Description of the task ::
Where does the string "answers" appear in the listing below? Copy every line where it does.

* * * * * * *

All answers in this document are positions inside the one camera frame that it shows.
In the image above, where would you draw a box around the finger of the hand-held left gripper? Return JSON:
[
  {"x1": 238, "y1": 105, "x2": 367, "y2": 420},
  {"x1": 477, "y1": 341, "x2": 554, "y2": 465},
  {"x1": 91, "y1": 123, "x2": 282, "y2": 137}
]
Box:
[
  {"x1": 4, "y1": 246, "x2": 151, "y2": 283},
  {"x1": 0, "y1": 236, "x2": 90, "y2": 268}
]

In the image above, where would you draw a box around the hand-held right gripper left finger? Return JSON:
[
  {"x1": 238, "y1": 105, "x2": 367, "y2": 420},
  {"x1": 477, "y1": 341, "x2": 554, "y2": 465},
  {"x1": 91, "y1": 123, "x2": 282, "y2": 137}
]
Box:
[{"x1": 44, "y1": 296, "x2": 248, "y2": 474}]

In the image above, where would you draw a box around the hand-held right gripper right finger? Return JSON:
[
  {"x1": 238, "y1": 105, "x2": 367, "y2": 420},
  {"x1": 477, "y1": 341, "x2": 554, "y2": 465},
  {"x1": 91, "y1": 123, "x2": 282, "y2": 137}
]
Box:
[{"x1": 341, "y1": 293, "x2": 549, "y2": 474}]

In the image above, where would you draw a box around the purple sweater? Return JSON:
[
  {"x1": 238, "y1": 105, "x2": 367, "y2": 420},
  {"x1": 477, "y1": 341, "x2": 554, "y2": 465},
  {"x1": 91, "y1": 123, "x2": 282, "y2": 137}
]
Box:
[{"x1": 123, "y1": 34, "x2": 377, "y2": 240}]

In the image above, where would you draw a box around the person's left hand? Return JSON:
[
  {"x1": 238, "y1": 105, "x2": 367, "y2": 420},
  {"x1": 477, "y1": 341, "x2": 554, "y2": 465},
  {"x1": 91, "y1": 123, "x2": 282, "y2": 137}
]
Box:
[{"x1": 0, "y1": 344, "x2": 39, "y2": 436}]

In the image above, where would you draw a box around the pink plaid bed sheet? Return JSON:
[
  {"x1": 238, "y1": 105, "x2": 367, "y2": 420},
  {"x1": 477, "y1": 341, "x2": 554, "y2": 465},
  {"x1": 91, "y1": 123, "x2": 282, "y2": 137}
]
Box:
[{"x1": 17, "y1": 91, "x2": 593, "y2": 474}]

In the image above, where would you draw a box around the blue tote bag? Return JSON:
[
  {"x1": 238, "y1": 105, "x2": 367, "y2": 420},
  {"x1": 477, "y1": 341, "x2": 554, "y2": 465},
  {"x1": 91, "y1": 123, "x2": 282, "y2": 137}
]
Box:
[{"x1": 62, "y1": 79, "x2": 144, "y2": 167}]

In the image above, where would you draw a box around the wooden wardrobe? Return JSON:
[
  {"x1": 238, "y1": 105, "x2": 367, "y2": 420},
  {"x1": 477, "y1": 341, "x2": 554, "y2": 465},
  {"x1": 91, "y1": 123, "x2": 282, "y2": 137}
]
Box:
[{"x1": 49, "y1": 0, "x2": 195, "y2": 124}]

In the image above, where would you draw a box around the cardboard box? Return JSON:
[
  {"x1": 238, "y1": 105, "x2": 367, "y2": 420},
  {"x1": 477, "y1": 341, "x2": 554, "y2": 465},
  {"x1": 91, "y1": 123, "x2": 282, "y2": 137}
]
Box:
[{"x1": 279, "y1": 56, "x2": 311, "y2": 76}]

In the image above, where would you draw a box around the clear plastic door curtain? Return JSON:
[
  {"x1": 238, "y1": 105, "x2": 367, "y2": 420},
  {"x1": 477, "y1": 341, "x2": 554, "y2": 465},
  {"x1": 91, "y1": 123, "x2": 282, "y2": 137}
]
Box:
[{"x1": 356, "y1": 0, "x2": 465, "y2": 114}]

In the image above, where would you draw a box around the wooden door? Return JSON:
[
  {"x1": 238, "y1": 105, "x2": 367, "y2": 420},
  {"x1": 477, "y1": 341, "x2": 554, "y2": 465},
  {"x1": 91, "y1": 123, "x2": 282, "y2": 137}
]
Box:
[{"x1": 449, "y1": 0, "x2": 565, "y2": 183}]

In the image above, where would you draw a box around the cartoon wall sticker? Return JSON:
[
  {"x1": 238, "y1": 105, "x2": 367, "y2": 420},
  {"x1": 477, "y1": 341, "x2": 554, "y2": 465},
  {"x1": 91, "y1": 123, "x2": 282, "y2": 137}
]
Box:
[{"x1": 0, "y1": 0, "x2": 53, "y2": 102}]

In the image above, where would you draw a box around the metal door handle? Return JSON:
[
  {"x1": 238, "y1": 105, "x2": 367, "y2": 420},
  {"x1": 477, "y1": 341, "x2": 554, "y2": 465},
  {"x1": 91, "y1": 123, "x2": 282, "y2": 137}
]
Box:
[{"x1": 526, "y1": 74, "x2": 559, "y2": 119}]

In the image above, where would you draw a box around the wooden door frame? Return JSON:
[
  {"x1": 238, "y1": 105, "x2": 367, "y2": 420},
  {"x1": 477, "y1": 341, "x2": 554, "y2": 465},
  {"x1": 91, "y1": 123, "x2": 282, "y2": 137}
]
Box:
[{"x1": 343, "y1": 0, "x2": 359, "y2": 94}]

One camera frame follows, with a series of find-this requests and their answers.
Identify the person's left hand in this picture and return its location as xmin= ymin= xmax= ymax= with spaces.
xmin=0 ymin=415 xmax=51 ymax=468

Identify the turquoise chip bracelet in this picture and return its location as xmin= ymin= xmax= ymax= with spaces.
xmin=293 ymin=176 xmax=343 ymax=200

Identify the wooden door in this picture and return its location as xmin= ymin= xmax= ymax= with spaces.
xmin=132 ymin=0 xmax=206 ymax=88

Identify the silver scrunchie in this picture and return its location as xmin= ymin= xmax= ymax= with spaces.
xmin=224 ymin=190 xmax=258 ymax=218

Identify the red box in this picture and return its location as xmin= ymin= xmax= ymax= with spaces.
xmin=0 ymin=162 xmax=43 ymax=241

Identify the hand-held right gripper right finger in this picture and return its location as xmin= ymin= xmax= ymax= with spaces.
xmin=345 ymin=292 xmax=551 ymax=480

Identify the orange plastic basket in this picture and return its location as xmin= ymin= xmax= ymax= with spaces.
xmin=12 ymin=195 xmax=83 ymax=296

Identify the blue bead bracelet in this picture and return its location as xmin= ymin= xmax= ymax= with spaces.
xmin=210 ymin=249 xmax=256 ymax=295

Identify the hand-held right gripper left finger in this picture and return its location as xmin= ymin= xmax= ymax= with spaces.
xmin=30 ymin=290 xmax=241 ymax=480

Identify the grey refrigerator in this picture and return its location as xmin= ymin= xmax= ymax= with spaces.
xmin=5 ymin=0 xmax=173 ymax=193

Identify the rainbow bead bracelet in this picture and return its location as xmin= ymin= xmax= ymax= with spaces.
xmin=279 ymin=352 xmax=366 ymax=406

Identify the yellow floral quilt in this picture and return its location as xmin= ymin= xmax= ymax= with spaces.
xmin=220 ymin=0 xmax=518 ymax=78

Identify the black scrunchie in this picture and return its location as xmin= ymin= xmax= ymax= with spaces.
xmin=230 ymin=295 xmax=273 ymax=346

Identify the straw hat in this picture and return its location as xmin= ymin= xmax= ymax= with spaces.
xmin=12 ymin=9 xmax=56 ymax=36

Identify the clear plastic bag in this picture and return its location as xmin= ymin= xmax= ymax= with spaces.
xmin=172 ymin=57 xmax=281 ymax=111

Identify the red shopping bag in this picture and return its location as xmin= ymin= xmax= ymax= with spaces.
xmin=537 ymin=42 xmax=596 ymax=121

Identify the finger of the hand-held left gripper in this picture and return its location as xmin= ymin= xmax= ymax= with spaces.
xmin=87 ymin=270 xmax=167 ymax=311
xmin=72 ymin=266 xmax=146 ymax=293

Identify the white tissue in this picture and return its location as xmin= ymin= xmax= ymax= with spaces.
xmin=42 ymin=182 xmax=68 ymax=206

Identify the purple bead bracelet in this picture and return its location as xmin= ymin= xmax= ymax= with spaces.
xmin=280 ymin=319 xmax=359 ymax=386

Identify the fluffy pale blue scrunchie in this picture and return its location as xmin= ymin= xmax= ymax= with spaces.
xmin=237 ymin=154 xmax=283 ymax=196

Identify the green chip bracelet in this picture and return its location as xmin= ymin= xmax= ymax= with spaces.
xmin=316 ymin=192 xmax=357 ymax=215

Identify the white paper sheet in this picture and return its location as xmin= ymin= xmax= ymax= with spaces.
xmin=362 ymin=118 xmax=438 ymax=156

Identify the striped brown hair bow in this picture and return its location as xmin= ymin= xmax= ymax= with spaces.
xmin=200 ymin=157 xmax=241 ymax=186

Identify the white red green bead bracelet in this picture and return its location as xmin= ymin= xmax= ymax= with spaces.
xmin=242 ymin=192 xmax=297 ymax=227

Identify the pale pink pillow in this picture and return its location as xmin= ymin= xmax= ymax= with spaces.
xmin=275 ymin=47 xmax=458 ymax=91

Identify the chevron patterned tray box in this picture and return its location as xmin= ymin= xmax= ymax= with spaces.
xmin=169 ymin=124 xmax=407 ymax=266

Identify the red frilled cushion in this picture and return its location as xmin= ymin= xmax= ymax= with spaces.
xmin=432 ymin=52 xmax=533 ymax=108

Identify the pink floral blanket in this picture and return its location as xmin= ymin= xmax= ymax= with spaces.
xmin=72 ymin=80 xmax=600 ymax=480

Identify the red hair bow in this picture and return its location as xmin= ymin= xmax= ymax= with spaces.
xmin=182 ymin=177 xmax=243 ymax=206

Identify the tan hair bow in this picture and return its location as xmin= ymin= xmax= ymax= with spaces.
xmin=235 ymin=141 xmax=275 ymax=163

* * * * * * *

Exercise response ::
All answers in this document are positions inside the one camera frame that it shows.
One camera frame follows, with a series of find-this requests and their answers.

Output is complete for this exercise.